История, помогающая прозреть
Я уже давно обнаружил, что он боится истории собственной жизни. Почему мой приятель, с которым я вместе ходил гулять, казался мне странным, хотя он старался быть вежливым, всегда хорошо одевался, был улыбчив? Когда я говорил ему «Привет», он любезно отвечал мне, а потом… замолкал! Да, все именно так и было! «Ничто» – вот то слово, которым можно описать его образ. Сложно установить связь с ничем. Вероятно, моему приятелю достаточно было всего лишь рассказать свою историю, чтобы преодолеть пустоту между нами и выстроить взаимопонимание.

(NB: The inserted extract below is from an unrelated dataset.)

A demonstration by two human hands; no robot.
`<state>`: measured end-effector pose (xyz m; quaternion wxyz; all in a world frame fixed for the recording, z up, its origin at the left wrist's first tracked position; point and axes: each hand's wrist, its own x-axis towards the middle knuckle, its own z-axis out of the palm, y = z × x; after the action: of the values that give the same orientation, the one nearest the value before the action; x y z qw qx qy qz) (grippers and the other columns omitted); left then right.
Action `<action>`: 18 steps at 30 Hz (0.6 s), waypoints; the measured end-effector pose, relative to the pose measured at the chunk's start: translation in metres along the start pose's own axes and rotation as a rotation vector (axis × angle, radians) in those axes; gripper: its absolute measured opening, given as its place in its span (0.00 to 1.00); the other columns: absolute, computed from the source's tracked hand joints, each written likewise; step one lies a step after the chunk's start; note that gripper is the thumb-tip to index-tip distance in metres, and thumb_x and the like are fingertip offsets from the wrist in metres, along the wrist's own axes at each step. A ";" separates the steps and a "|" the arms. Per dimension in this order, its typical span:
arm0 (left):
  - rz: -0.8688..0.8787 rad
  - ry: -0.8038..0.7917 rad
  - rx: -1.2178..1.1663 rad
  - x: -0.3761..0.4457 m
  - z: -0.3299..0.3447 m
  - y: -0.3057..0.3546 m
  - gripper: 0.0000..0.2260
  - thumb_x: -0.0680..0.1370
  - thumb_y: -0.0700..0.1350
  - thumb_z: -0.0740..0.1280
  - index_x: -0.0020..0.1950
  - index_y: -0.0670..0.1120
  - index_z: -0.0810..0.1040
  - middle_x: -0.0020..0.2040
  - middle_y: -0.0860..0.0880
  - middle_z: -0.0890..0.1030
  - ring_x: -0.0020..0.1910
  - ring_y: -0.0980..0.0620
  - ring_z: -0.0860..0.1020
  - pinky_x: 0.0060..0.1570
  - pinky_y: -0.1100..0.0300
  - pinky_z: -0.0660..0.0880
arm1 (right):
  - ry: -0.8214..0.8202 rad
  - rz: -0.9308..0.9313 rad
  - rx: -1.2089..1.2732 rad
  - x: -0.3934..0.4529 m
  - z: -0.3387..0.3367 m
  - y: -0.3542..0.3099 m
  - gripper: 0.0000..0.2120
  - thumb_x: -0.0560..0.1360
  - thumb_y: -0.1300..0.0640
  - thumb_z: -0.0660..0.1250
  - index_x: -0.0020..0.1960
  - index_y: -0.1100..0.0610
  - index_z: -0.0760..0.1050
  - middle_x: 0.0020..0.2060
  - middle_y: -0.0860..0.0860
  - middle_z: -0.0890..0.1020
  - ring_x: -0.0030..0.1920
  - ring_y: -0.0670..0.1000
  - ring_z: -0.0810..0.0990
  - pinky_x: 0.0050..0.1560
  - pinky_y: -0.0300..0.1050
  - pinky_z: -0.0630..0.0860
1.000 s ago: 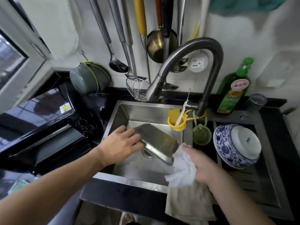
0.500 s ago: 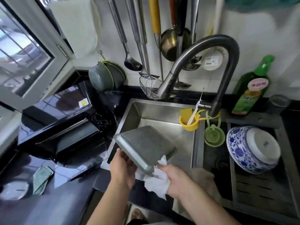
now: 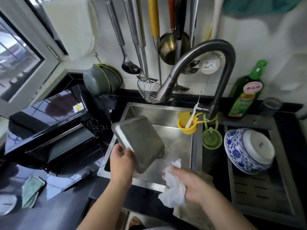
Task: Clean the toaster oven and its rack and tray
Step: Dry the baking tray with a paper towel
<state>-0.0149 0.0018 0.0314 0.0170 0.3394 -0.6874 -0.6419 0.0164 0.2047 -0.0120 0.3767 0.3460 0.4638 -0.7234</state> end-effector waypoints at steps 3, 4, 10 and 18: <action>-0.112 -0.044 0.008 0.031 -0.003 0.007 0.11 0.84 0.34 0.59 0.53 0.45 0.79 0.44 0.43 0.84 0.36 0.47 0.82 0.30 0.57 0.77 | 0.151 -0.153 -0.034 0.001 -0.021 -0.028 0.11 0.75 0.59 0.72 0.55 0.64 0.81 0.50 0.63 0.84 0.45 0.59 0.83 0.47 0.52 0.80; -0.141 -0.083 0.015 0.040 -0.003 0.006 0.11 0.85 0.34 0.59 0.55 0.44 0.80 0.43 0.43 0.84 0.35 0.47 0.82 0.30 0.56 0.78 | 0.228 -0.225 -0.074 0.005 -0.027 -0.045 0.12 0.75 0.61 0.71 0.57 0.64 0.80 0.50 0.63 0.84 0.46 0.59 0.82 0.50 0.52 0.79; -0.177 -0.180 0.096 0.072 0.008 -0.015 0.12 0.85 0.40 0.62 0.54 0.47 0.86 0.48 0.41 0.87 0.46 0.39 0.85 0.49 0.43 0.83 | 0.474 -0.500 -0.542 0.045 -0.026 -0.189 0.25 0.80 0.61 0.64 0.75 0.55 0.62 0.66 0.56 0.73 0.62 0.58 0.75 0.58 0.46 0.70; -0.241 -0.361 0.102 0.090 0.066 -0.031 0.10 0.85 0.38 0.62 0.53 0.39 0.82 0.39 0.45 0.84 0.33 0.52 0.82 0.31 0.62 0.77 | 0.633 -0.471 -1.014 0.134 -0.041 -0.238 0.27 0.83 0.56 0.58 0.78 0.62 0.54 0.72 0.63 0.68 0.68 0.64 0.71 0.62 0.47 0.69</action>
<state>-0.1003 0.0171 -0.0453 -0.2004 0.2993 -0.6652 -0.6540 -0.2471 0.2813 -0.0415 0.1692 0.2106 0.9005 -0.3407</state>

В последнюю пятницу мы гуляли по дороге, ведущей в Эвеска, по одному из холмов рядом с Ля Сен. Мы ни о чем не говорили и довольствовались тем, что молча переставляли ноги. Потом повернули назад, разглядывая дорогу, змеившуюся между виллами, расположенными в окрестностях Эвеска.

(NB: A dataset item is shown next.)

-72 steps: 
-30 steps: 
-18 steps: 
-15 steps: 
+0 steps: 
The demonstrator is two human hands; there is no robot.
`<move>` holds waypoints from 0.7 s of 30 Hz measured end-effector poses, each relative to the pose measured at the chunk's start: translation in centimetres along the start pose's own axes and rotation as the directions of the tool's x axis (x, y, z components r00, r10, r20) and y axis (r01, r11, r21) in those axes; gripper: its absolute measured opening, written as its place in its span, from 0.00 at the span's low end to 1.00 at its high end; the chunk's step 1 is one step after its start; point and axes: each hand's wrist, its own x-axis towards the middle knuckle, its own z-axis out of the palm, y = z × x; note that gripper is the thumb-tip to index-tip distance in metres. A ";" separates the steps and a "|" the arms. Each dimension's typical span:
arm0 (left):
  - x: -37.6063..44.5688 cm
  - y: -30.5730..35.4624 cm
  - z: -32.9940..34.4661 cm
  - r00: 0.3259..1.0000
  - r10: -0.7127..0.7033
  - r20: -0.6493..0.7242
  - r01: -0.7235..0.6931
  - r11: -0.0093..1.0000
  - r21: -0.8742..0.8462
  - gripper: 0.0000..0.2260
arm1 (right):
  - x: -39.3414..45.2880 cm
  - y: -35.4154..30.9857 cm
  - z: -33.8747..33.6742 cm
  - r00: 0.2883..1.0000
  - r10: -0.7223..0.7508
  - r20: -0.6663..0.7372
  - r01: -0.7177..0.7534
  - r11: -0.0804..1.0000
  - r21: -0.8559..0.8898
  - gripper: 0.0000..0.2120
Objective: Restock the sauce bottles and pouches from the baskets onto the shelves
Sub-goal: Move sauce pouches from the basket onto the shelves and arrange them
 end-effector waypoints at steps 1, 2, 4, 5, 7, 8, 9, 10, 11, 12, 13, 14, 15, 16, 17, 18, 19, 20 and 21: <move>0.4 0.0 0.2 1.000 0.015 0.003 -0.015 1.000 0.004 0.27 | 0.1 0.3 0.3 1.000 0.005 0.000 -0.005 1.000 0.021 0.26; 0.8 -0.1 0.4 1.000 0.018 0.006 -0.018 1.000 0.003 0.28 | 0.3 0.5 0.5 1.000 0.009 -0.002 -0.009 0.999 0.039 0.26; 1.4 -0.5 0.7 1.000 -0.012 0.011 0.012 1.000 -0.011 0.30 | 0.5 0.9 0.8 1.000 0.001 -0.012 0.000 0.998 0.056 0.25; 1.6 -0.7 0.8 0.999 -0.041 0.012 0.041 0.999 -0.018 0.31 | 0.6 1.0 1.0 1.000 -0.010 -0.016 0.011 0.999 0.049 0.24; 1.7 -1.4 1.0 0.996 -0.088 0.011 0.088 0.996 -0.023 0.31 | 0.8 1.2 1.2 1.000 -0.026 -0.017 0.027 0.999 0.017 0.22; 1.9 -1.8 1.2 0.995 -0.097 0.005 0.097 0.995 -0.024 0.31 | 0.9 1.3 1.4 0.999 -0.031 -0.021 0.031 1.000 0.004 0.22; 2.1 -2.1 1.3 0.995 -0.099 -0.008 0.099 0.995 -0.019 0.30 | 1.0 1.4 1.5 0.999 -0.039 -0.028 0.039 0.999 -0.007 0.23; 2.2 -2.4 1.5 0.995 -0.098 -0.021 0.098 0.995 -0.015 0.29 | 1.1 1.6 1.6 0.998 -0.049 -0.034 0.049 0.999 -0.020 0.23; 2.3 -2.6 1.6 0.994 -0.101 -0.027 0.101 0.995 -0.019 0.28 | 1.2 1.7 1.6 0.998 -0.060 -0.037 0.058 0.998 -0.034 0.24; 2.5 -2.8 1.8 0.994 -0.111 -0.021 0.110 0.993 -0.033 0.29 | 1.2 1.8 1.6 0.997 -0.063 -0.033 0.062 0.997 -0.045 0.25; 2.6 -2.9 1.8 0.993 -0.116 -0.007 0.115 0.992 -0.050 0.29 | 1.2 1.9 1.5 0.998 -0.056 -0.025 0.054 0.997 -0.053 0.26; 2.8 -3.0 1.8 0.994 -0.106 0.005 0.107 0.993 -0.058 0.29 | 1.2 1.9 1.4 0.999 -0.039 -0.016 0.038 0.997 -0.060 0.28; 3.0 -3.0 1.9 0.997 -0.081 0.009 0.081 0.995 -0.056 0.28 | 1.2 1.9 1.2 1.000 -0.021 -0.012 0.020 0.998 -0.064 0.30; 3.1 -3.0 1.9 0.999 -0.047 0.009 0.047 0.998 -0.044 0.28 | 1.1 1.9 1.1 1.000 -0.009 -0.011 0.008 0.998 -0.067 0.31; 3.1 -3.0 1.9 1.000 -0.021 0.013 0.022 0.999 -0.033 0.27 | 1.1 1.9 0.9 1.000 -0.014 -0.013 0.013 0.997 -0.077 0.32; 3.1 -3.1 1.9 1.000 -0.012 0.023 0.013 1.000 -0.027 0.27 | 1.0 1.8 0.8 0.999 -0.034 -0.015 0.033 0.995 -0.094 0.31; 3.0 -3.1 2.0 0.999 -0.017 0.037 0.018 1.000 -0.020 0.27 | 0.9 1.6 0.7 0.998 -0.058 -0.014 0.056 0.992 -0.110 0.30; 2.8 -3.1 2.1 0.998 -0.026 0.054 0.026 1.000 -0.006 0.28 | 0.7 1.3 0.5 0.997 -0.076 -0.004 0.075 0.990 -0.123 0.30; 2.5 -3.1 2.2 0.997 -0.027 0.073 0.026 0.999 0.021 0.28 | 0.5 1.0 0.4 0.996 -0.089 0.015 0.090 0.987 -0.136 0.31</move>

В последнее воскресенье я пошел тем же путем с подругой, морячкой и бонапартисткой, такие изредка еще встречаются в Тулоне. Она отвела меня к предполагаемому месту, где находилась батарея «Изгоев» (на Белом холме), а немного ниже, чуть поодаль, на холме Доннар Бонапарт разместил батарею «Бесстрашных». Стоя рядом с ржавыми решетками, державшимися на цементных столбах, женщина объяснила мне, что республиканцы не могли втащить пушки на вершину холма, поскольку англичане их очень быстро обнаружили бы. Потому они поставили орудия здесь, в месте, откуда моря даже не видно. Достаточно было всего лишь нескольких слов, чтобы ржавые решетки и цементные столбы превратились в наблюдательный пост. В этом укромном месте мы были подобны Бонапарту: могли представлять, как стреляем из пушки по редуту, находящемуся на вершине горы Кэр, где окопались защищавшиеся англичане. [6] Деревья и современные постройки мешали нам видеть море, но, представив на миг, что их не существует, мы, в общем-то, смогли корректировать огонь.
6
Вьейфосс П. Бонапарт во время осады Тулона, 1793 г. // Памятные заметки области Ля Сен. Январь 1995. № 2.

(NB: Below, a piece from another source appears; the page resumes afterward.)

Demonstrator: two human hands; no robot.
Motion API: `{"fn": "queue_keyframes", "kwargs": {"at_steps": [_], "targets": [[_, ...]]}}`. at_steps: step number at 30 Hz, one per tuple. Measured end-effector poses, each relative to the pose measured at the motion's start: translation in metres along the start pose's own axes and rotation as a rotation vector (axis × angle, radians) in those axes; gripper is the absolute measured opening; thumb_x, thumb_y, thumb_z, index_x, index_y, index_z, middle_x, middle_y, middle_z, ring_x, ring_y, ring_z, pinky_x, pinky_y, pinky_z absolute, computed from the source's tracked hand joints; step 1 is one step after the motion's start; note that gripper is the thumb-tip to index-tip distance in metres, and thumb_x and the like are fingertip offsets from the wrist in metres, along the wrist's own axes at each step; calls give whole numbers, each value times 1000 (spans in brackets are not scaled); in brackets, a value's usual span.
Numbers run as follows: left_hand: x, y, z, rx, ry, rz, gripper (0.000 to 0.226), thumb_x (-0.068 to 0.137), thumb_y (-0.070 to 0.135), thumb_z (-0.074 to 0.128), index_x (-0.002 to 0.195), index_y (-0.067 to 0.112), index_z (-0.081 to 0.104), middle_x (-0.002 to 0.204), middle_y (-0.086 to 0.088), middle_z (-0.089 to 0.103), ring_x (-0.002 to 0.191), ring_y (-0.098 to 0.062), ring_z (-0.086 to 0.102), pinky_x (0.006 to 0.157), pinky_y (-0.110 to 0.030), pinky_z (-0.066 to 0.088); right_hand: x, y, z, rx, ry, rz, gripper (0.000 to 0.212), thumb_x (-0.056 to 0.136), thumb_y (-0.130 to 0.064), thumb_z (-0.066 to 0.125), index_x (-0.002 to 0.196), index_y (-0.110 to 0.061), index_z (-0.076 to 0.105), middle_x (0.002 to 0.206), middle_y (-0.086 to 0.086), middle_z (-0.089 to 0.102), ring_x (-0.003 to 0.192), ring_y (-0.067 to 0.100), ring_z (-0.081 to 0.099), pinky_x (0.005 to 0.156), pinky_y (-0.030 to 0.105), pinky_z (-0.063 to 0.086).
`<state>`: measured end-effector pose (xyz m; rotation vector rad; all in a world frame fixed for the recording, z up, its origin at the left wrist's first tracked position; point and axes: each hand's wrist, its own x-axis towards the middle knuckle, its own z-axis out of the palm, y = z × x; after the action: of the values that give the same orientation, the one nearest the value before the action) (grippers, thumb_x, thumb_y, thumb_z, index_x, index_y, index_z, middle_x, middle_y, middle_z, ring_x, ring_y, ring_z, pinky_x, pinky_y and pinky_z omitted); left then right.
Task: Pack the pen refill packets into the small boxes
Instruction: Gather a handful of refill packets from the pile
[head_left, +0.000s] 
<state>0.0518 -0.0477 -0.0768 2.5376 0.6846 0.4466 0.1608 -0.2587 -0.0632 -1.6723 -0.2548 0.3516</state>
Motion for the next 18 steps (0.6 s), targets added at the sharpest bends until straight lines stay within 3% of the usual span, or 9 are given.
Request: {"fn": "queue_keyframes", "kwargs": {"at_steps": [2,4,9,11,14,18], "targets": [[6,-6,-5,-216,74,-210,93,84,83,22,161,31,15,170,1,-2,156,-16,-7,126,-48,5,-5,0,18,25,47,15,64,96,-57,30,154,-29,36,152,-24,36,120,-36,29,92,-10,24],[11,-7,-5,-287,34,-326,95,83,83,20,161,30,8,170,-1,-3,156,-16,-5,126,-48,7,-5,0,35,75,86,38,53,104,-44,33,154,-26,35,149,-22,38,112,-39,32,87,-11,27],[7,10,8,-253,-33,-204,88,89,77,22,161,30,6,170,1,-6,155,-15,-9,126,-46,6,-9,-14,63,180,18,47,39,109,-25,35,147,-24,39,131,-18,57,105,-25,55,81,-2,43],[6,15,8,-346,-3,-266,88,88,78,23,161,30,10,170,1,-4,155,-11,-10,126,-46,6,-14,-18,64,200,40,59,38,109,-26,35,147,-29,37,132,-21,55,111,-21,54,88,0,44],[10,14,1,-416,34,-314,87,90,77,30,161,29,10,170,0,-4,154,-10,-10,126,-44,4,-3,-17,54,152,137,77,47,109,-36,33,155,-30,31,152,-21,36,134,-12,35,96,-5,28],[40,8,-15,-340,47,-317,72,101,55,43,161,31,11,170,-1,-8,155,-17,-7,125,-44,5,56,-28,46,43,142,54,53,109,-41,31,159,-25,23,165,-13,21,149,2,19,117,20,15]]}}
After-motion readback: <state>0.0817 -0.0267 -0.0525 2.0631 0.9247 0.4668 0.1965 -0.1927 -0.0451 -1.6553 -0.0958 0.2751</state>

Рассказ о том, что произошло на этих холмах, изменил привычную реальность. Произнося слова, мы смогли возродить подлинную обстановку и установить связь с событиями прошлого. Архивы обеспечили нас фрагментами истории, из которых мы воссоздали эпизод одной из наполеоновских эпопей, разворачивавшейся прямо здесь, возле этой ржавой решетки и этих цементных столбов.
В тот момент, когда маленькую Эмили, словно ударом обуха по голове, ошеломили фразой: «Твоя мать была шлюхой, сбежавшей вместе с бошем», ребенок, вернувшийся с рыбалки домой, испытал странное чувство: люди носят маски! Они улыбаются и говорят – так же, как всегда, – они окружают ребенка и расположены к нему, и все же они врут. «Ведь это не нормально: быть добрым по отношению к дочери боша, – думал ребенок. – Родители должны презирать меня, ведь я знаю, что они обычно говорят о бошах. Если взрослые и любезничают со мной, это означает лишь, что они готовятся нанести мне какой-то болезненный удар». Эмили стала считать приемных родителей лицемерами, и любые связи с ними отныне приобрели в ее восприятии оттенок фальши.
Когда пятьдесят лет спустя Эмили попыталась вернуться к истории своего детства, роясь в архивах, встречаясь со свидетелями, беседуя, собирая фотографии, она с удивлением констатировала, что ее новое представление о собственном прошлом меняется, как и ее самооценка: «Мне интересно то, что от меня прятали. Я увлечена теми событиями, о которых ничего не знала. Я читаю, путешествую, и если вдруг у меня случается нежелательная встреча с кем-либо, я предпочитаю посмеяться над этим – потом, в кругу друзей. Я езжу в Германию, где нашла своих сводных братьев, я занимаюсь созданием ассоциации детей, родившихся во Франции во время войны от немецких солдат, я узнаю, как жилось их матерям при режиме Виши, и понимаю, что ни в чем не виновата, что я такая, какой и должна быть. Мне доставляют страдание лишь взгляды, которые бросают на меня другие, притом что я – ребенок, рожденный в любви. Я не участвовала ни в каком преступлении, я ошибалась, когда испытывала стыд, я понимаю, что дети нацистов и проституток невинны, как и я».